## TASK:
Gather every line from the entries below that includes "write".

[Records contained in a dataset]

+++++

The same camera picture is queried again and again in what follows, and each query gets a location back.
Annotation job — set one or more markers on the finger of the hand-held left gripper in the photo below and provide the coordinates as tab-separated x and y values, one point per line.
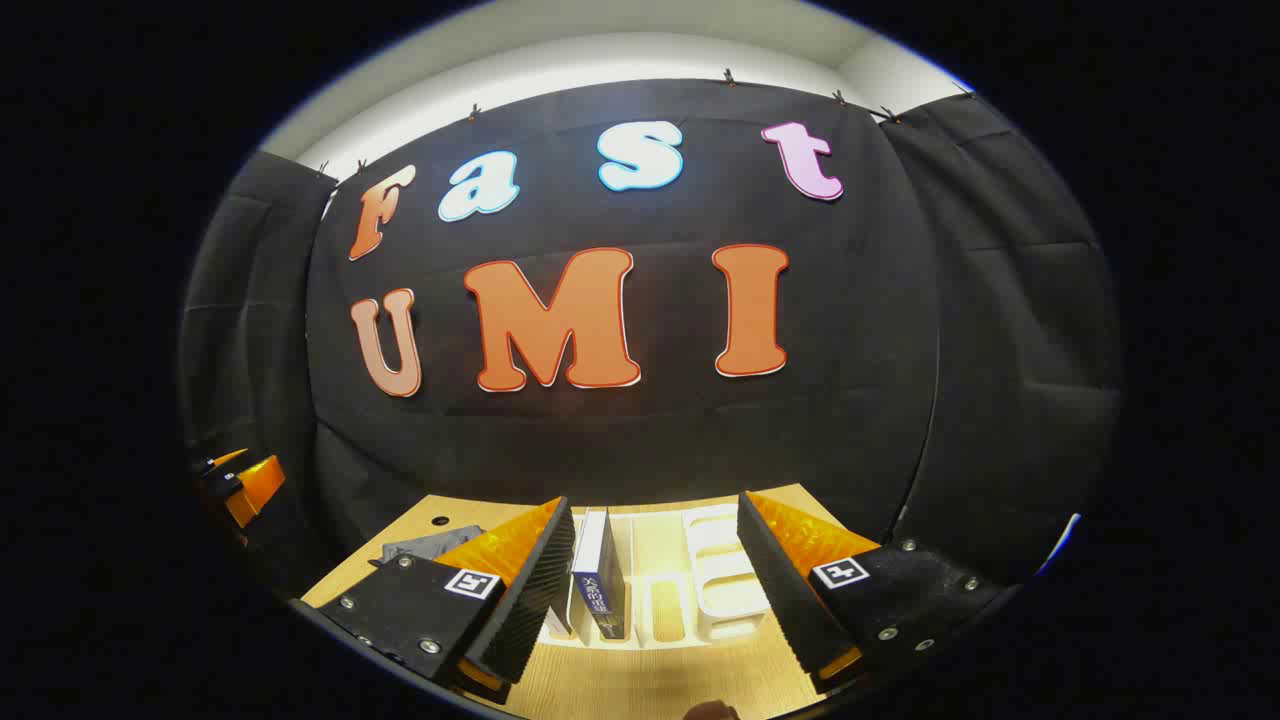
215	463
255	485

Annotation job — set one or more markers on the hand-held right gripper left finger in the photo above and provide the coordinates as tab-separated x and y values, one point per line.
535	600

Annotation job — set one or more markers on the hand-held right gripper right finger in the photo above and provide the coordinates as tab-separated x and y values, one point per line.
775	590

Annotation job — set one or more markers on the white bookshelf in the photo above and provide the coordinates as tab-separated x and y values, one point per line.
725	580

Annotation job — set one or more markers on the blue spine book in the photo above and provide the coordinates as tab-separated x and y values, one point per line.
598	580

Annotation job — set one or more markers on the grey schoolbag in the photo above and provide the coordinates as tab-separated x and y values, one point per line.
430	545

+++++

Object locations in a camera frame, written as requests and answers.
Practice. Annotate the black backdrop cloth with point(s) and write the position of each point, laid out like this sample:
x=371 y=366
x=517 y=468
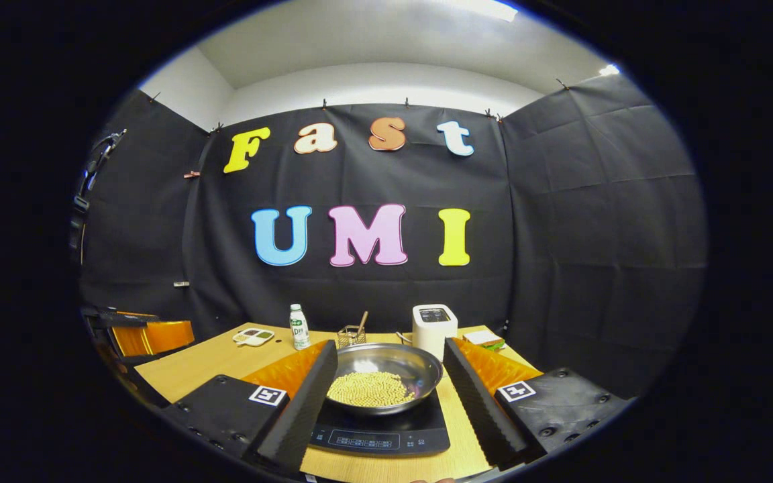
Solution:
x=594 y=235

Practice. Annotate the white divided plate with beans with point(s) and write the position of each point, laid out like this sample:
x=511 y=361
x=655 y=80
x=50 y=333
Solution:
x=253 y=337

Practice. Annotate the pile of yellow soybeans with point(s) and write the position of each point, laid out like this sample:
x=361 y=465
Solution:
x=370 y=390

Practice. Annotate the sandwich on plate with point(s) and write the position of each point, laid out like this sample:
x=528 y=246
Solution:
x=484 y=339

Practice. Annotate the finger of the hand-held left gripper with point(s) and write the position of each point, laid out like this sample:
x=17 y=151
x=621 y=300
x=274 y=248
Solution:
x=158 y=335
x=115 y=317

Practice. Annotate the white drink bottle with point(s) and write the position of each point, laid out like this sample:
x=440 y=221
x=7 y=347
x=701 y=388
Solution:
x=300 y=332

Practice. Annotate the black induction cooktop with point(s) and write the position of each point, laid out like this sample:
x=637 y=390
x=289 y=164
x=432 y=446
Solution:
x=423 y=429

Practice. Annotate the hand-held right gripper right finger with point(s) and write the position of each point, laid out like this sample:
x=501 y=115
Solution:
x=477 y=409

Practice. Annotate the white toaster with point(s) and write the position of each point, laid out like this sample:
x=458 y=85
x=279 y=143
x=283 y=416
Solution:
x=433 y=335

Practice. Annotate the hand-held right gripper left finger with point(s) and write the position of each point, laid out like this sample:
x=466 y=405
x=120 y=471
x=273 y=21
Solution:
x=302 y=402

+++++

## RESULT OF THIS TASK:
Practice. Annotate the black backdrop cloth with point(s) and write the position of each point, laid out like this sample:
Practice. Annotate the white divided plate with beans with point(s) and write the position of each point, laid out like this sample:
Practice. Annotate the pile of yellow soybeans with point(s) and write the position of each point, laid out like this sample:
Practice. Annotate the sandwich on plate with point(s) and write the position of each point, laid out like this sample:
Practice. Annotate the finger of the hand-held left gripper with point(s) and write the position of each point, laid out like this sample:
Practice. Annotate the white drink bottle with point(s) and write the position of each point, laid out like this sample:
Practice. Annotate the black induction cooktop with point(s) and write the position of each point, laid out like this sample:
Practice. Annotate the hand-held right gripper right finger with point(s) and write the position of each point, laid out like this sample:
Practice. Annotate the white toaster with point(s) and write the position of each point, laid out like this sample:
Practice. Annotate the hand-held right gripper left finger with point(s) and write the position of each point, laid out like this sample:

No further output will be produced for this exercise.